Может, сделать вид, что тебя нет?
Он крикнул в форточку:
– Чего спешишь, красавица? Мне на минутку. А он там ждет! Сеня волнуется… Хоть убейся!
Она сняла цепочку, открыла дверь Изе. Старый толстяк ушел – пришел молодой толстяк. Тугой, упругий, твердокаменный толстячок.
– Ну чего ты у нас забыл? Семена нету. Он на работе.
– Я на пять минут. Как друг.
– Вечером приходи, как друг, чайку попьем.
Этот не на кухню. Этот сразу вломился в комнату, где на кровати стоит раскрытая сумка, рядом – вещи.
– Не будет тебя вечером, – сказал Изя.
И улыбнулся – рот до ушей, он всегда так глупо улыбается, хоть и не дурак.
– Что ты хочешь сказать?
– Вещички собираешь, а благоверный пришелец тебя где-нибудь в кустах или под мостом поджидает, чтобы когти рвать отсюда. А я одобряю. Правильно делаете – минута промедления смерти подобна. Обложили твоего Сеню. Даже странно, что я сразу не догадался.
Он бухнулся на диван и резким движением руки смахнул на пол сумку, вещи посыпались из нее, как продукты из рога изобилия.
– Ты что, с ума сошел?
– Погоди, не суетись. Научись слушать старших.
– Мне некогда, Изя, честное слово, некогда.
Она опустилась на корточки, чтобы собрать вещи. Ее голова оказалась рядом с его коленями – она не подумала об этом, очень спешила и плохо соображала. Так человек бежит под пулями, зажмурившись, и ему кажется, что в него не попадут…
Изя опустил крепкие толстые пальцы на ее макушку, запутал их в густых волосах, потянул к себе так, что голова запрокинулась.
Нагнулся и поцеловал Зину в губы.
А ей некуда было деваться. Она сидела на корточках, одной рукой упершись в палас, чтобы не потерять равновесия, второй вцепилась в его руку, но тщетно. Он прижал губами ее губы так, что стало больно.

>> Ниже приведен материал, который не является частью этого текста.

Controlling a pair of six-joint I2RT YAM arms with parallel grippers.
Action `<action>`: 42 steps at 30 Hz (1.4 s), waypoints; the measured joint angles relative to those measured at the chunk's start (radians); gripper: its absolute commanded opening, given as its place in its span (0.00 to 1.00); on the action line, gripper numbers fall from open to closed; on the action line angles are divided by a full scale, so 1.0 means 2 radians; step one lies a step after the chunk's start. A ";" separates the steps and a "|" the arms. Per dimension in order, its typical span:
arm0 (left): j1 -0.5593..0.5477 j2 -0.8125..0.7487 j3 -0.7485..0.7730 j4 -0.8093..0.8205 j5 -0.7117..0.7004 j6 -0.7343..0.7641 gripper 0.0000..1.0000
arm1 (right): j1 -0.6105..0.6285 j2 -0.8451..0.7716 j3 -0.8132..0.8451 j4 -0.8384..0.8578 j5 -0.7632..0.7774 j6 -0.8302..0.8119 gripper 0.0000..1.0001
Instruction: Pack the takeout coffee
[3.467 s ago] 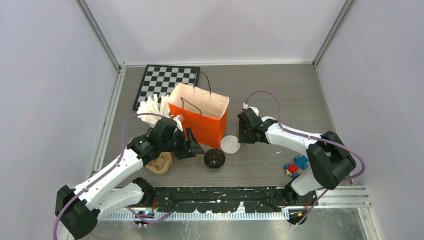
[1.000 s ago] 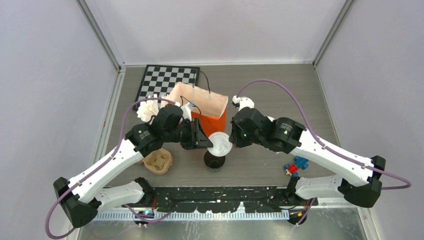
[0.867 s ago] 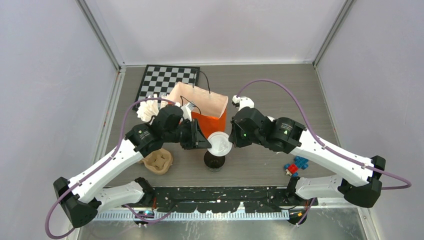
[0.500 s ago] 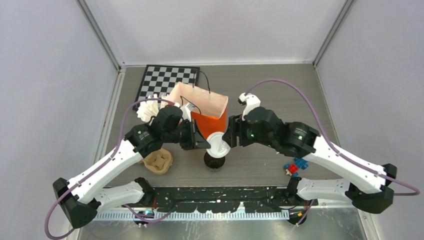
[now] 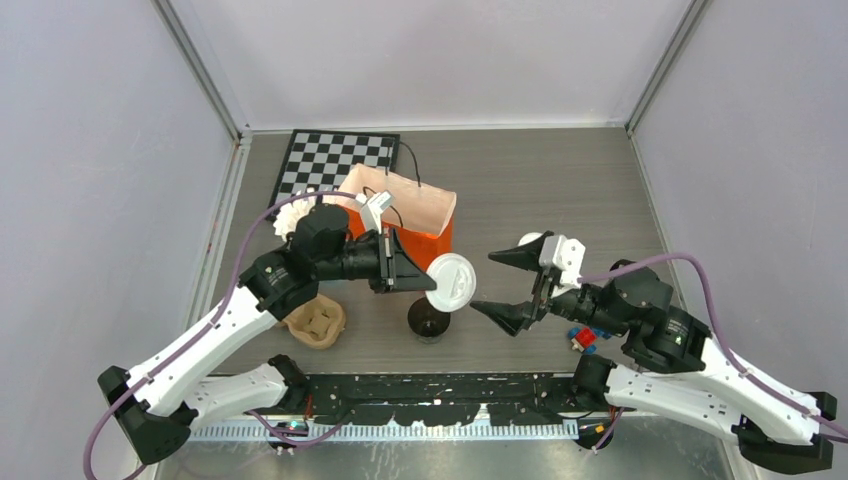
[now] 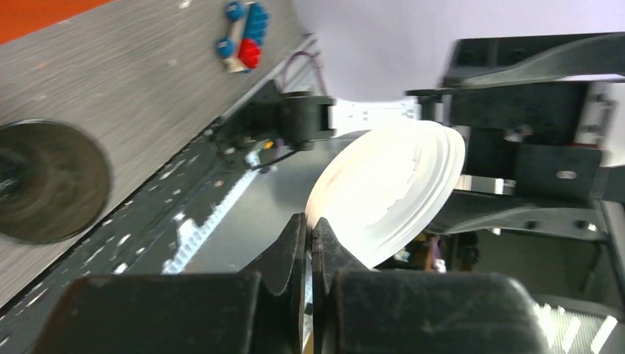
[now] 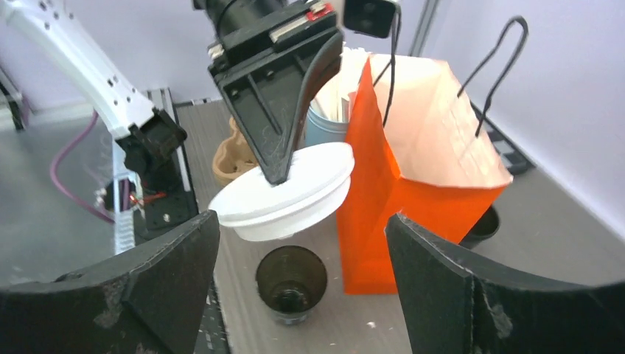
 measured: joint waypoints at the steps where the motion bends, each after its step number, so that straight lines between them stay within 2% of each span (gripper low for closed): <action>1: 0.001 0.000 0.000 0.013 0.010 -0.010 0.00 | 0.000 0.003 0.002 0.002 -0.009 -0.020 0.87; 9: 0.009 0.000 -0.044 0.225 0.077 -0.146 0.00 | 0.000 0.052 0.006 0.045 -0.055 -0.119 0.87; 17: 0.009 0.002 -0.053 0.320 0.100 -0.229 0.00 | 0.000 0.060 0.009 0.105 -0.044 -0.178 0.87; 27: 0.009 0.006 -0.053 0.339 0.108 -0.270 0.00 | 0.000 0.072 0.030 0.133 -0.043 -0.224 0.88; 42: 0.011 0.007 -0.053 0.335 0.107 -0.274 0.00 | 0.000 0.076 0.032 0.133 -0.060 -0.251 0.89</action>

Она мотала головой, а он все же смог разомкнуть ее зубы и залезть языком в рот. Гадость-то какая!
И пахло от него чесноком.
Наконец вырвалась, села на ковер у его ног.
– Ты с ума сошел?
– Нет, не сошел. Сиди, сиди, объясню. Ты сейчас умчишься. Вместе со своим марсианином. Я не вмешиваюсь, но полагаю это легкомыслием, хотя бы потому, что вас скоро настигнут. Пойми же – против вас будет задействована вся машина государства, а вы не опытные урки, вы законопослушные обыватели. Куда вы помчитесь? К тебе в Саратов? К дяде в Тмутаракань? Но, повторю, это твое дело. Действия и поступки любой женщины определяет мужчина, если ей повезло и она себе одного захомутала. Беги. Не мешаю.
– Что ты говоришь, Изя? Я никуда не бегу.
– Один Груздь чего стоит, – сказал Изя. – Он уже такую волну развел, что в любой момент к тебе могут нагрянуть. Но, думаю, полчаса у тебя еще осталось. И советую тебе не бежать к тете или дяде – бегите сразу на юг, куда-то, где нет родни, где вас труднее вычислить. Деньги у тебя есть, я не сомневаюсь.
– Спасибо, – тупо сказала Зинаида и попыталась подняться.
– Не надо благодарности. – Он опять придержал ее, положив на голову ладонь. – Мне грустно расставаться с тобой.
– Мне тоже. Отпусти меня. Сам же говоришь…
– Я ничего не говорю, кроме слов любви. Не поняла?
Он наклонился, потянул ее к себе наверх, на диван, сам опрокидываясь на спину, как рыбак, который вытаскивает из реки громадного сома.
Зинаида даже не сообразила, что можно сопротивляться.
– Ты что? – повторяла она. – Ты что делаешь, как тебе не стыдно!
А он уже навалился на нее и стал ее раздевать, расстегивать…
– Да ты с ума сошел! – Она отбивалась, молотила его кулаками. Тогда он перестал ее мучить, а сказал деловым голосом:
– Зинаида, не сопротивляйся. В конце концов, тебе было со мной хорошо, ты же раньше не возражала…
– Неужели ты не понимаешь? Неужели ты ничего не понимаешь? Он был никакой, но я его всегда любила, я и тебе давала, потому что его любила, чтобы ты к нему…
– Я всегда подозревал это, – тихо ответил Изя.
Он был огорчен. Он был опечален, но не настолько, чтобы отпустить ее.
– Пусти!
– Нет, теперь тем более не отпущу. И учти: каждая лишняя секунда сопротивления уменьшает ваши с ним шансы на спасение.